*Your instructions*:
Repeat exactly the lines running from the first line of the data to the line containing "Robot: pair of", both ends included, and nothing else; drop the pictures.
◇ ◇ ◇ ◇ ◇
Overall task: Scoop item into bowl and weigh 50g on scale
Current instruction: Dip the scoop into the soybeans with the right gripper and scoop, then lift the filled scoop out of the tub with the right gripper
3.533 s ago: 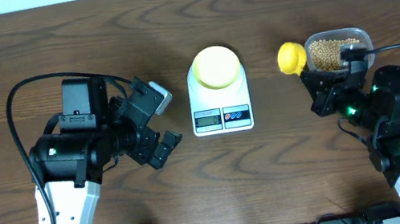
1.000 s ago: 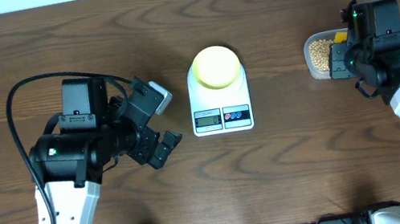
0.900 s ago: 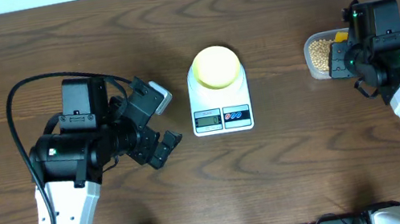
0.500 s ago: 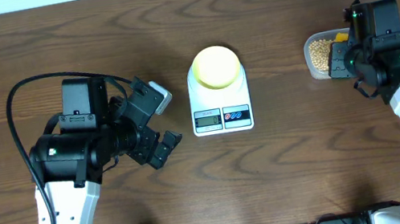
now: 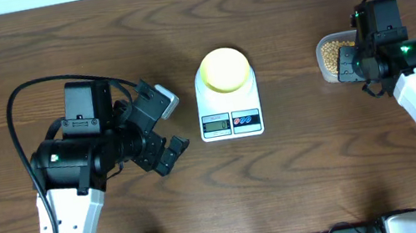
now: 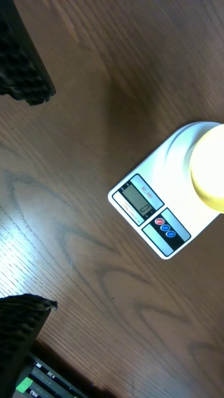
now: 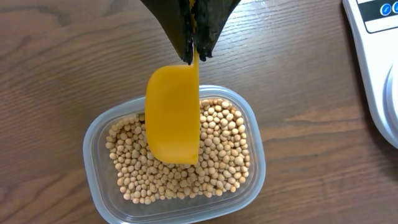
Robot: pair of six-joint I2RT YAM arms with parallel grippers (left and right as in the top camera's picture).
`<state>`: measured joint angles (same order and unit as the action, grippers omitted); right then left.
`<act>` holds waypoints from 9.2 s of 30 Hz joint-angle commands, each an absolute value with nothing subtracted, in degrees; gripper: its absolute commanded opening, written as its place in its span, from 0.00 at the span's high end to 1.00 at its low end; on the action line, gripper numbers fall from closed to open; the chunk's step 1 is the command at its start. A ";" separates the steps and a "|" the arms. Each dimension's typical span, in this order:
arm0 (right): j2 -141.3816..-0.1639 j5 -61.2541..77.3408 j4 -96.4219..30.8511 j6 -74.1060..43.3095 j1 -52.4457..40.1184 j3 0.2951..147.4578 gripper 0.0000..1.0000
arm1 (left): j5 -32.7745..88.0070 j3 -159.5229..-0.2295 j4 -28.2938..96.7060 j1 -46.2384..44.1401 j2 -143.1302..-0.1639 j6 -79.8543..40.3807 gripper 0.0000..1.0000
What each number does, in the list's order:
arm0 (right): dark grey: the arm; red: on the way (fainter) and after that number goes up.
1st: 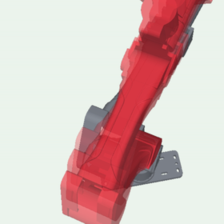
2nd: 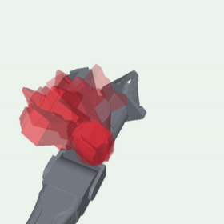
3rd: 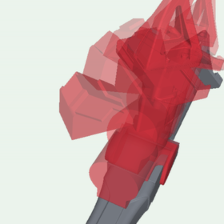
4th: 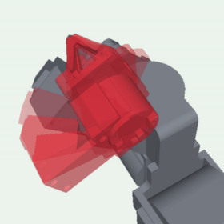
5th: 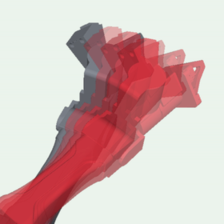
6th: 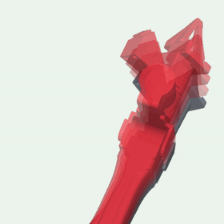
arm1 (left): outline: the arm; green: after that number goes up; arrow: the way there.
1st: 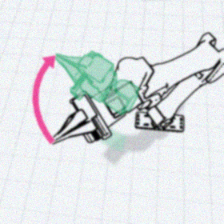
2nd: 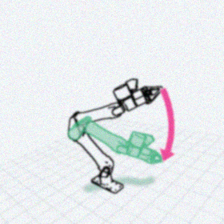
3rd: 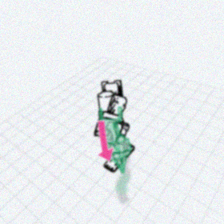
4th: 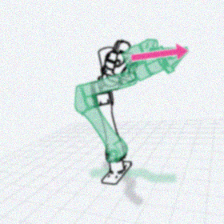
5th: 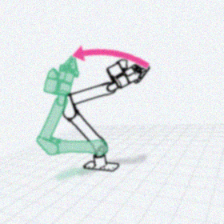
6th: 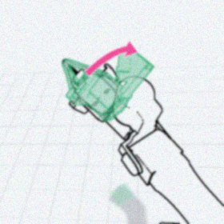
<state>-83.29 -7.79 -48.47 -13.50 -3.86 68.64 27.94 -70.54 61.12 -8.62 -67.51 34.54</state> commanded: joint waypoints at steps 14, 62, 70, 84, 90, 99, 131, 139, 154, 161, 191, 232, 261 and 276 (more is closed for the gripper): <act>-74.28 -16.10 -54.11 -12.56 -3.36 69.65 0.99 | 27.62 -70.35 61.23 -8.43 -67.42 34.92 0.00; -96.03 -12.84 -39.59 -4.12 -3.40 69.60 0.99 | 27.62 -70.35 61.23 -8.43 -67.42 34.92 0.00; -96.49 -2.74 -39.57 -3.99 -2.83 69.60 0.99 | 27.62 -70.35 61.23 -8.43 -67.42 34.92 0.00; -96.55 18.76 -39.72 -11.70 10.46 69.58 0.99 | 27.62 -70.35 61.23 -8.43 -67.42 34.92 0.00; -96.68 21.63 -39.79 -14.59 12.88 68.75 0.99 | 27.62 -70.35 61.23 -8.43 -67.42 34.92 0.00; -96.71 27.59 -37.60 -15.88 14.68 64.95 0.99 | 27.62 -70.35 61.23 -8.43 -67.42 34.92 0.00; -96.71 46.76 -37.04 -16.91 24.49 64.90 0.99 | 27.62 -70.35 61.23 -8.43 -67.42 34.92 0.00; -96.71 52.31 -37.06 -16.88 26.02 64.90 0.99 | 27.62 -70.35 61.23 -8.43 -67.42 34.92 0.00; -96.71 58.00 -37.12 -16.69 26.94 64.90 0.99 | 27.62 -70.35 61.23 -8.43 -67.40 34.92 0.00; -96.71 61.10 -37.08 -16.71 27.49 64.90 0.99 | 27.62 -70.35 61.23 -8.43 -67.42 34.92 0.00; -96.68 65.10 -30.79 -26.37 20.67 64.90 0.99 | 27.62 -70.35 61.23 -8.43 -67.42 34.92 0.00; -96.68 62.43 -5.45 -45.01 6.68 64.90 0.99 | 27.62 -70.35 61.23 -8.43 -67.42 34.92 0.00; -96.71 50.87 -1.93 -36.60 1.15 64.90 0.99 | 27.62 -70.35 61.23 -8.43 -67.42 34.92 0.00; -96.71 50.06 -2.17 -28.60 -3.36 64.90 0.99 | 27.62 -70.35 61.23 -8.43 -67.42 34.92 0.00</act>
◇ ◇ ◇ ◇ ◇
*Written response*:
Overall task: Scoop item into bowl and weigh 50g on scale
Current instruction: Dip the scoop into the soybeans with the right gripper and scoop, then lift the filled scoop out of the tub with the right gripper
3.533 s ago: 
1.000 s ago: 
0.900 s ago: 
0.500 s ago: 
now: 
now: 
now: 
Robot: pair of six-joint I2RT YAM arms with parallel grippers (left and right as in the top camera's picture).

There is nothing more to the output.